Data provided:
+ + +

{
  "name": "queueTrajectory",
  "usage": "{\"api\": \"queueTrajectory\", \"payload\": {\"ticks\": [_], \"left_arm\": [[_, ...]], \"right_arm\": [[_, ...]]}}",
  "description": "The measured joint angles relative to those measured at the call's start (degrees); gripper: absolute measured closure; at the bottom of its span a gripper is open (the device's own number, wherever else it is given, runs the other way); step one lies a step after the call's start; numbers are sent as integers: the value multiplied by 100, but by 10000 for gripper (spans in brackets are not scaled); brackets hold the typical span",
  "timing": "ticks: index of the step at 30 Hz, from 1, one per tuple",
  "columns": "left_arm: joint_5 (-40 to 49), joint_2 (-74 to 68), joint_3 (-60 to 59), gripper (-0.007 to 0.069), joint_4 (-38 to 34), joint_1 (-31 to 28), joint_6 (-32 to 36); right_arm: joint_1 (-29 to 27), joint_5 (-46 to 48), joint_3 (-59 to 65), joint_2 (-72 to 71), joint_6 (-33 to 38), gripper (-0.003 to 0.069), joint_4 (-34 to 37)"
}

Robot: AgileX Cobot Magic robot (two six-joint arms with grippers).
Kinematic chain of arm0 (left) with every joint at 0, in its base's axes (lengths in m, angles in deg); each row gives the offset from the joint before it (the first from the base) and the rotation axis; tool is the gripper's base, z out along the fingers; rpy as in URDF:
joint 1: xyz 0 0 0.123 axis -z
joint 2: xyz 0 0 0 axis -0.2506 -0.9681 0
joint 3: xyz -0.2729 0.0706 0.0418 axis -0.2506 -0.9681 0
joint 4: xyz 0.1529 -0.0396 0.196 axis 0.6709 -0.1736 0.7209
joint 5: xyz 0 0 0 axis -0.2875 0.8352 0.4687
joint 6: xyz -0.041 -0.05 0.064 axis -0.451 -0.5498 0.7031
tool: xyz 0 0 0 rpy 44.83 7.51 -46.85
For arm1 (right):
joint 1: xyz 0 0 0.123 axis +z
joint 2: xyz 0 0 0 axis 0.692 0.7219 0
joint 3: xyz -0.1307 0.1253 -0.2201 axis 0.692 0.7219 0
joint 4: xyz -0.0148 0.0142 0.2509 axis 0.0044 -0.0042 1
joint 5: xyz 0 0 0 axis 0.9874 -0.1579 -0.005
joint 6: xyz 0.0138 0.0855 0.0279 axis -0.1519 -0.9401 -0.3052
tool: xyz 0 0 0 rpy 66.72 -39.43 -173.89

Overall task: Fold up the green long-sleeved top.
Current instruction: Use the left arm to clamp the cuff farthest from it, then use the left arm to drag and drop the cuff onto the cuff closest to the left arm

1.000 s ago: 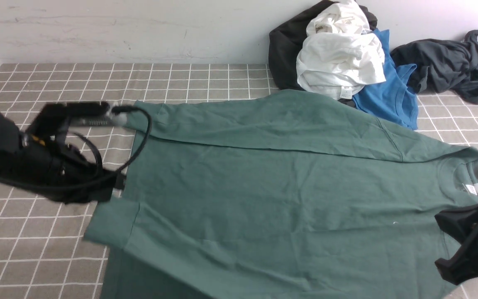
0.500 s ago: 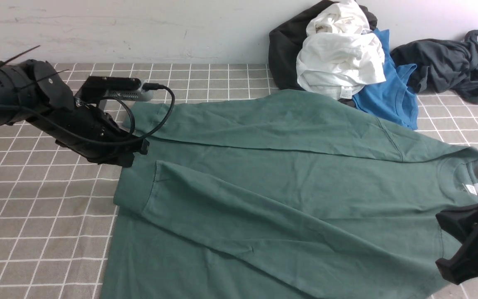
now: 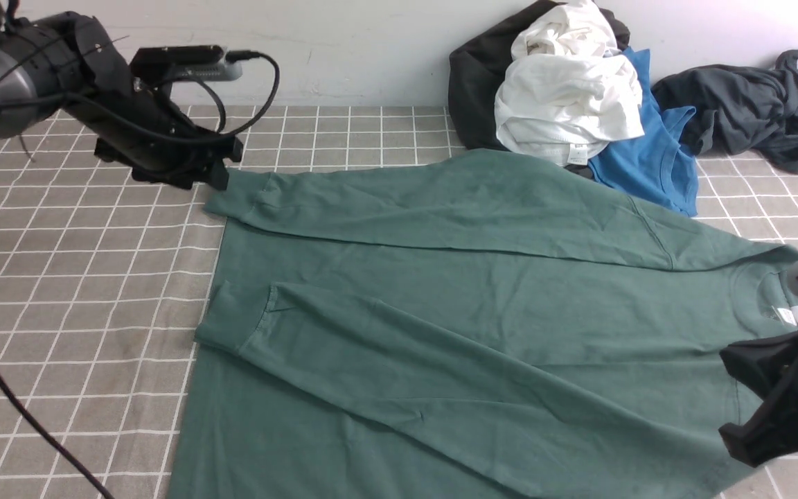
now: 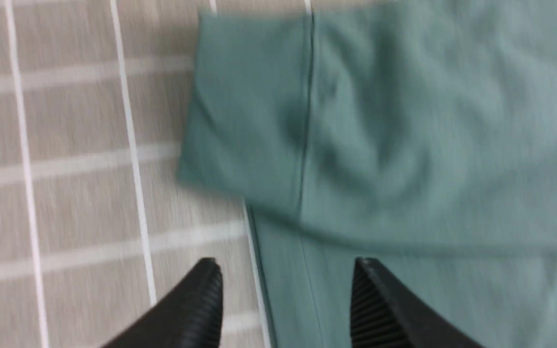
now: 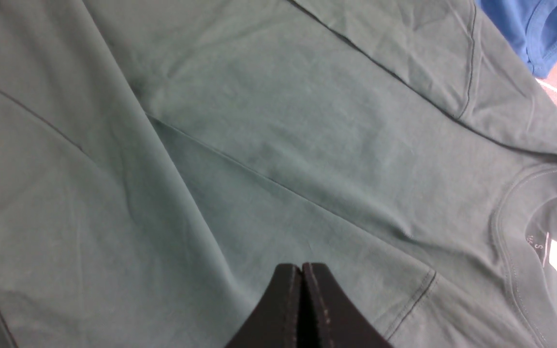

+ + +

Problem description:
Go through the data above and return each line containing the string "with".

Task response:
Robot: AgileX Cobot Magic robot (two six-joint arms with grippers).
Kinematic chain of arm0 (left) with every joint at 0, in its base's axes (lengths in m, angles in deg); each row gives the offset from the joint before it (the first from the base) and the rotation axis; tool is the gripper's base, z out along the fingers; rpy as in URDF:

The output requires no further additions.